» **Your objective**
Return every line below in which "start" appears.

» **Information provided**
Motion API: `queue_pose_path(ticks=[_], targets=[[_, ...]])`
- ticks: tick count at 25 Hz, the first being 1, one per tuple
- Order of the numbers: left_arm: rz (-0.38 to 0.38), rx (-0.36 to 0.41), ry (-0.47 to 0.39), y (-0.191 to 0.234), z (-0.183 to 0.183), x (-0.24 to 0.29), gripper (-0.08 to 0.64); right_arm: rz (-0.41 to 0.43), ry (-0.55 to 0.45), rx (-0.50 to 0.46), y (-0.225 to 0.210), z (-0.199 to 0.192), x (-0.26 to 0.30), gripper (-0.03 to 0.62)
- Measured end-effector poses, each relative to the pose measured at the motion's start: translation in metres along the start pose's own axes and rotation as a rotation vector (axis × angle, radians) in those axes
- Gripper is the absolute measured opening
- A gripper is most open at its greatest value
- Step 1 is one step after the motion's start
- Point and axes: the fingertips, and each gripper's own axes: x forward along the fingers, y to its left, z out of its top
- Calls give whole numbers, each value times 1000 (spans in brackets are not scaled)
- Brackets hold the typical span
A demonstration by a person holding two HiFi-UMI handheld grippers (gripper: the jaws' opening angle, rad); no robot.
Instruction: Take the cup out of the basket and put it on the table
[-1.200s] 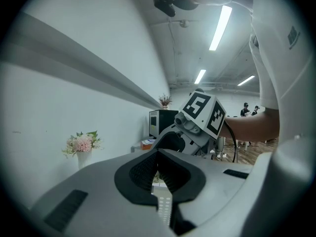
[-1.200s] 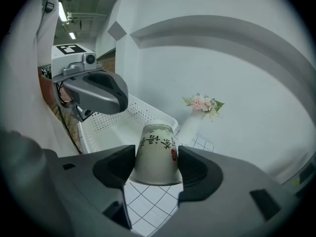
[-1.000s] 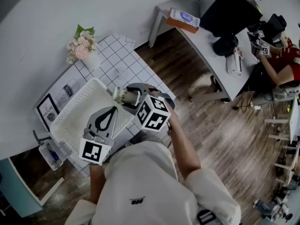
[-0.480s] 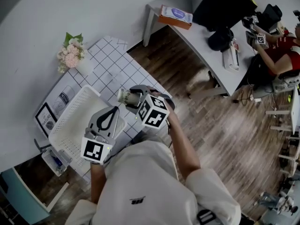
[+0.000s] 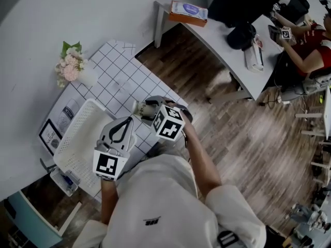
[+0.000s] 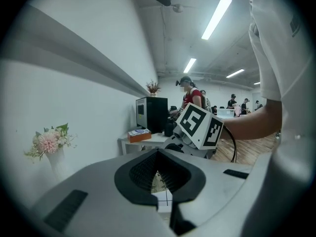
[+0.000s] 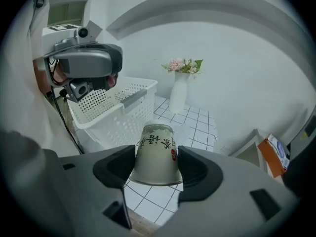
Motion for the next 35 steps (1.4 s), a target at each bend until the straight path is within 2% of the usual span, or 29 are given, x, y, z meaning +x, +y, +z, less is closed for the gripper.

» **Response to the task**
- Measured end-effector poses, each relative to the pose measured at the motion's start: translation in metres along the start pose's own axes and rotation as a rotation vector (axis × angle, radians) in those axes
- Step 1 is one step after the motion's start

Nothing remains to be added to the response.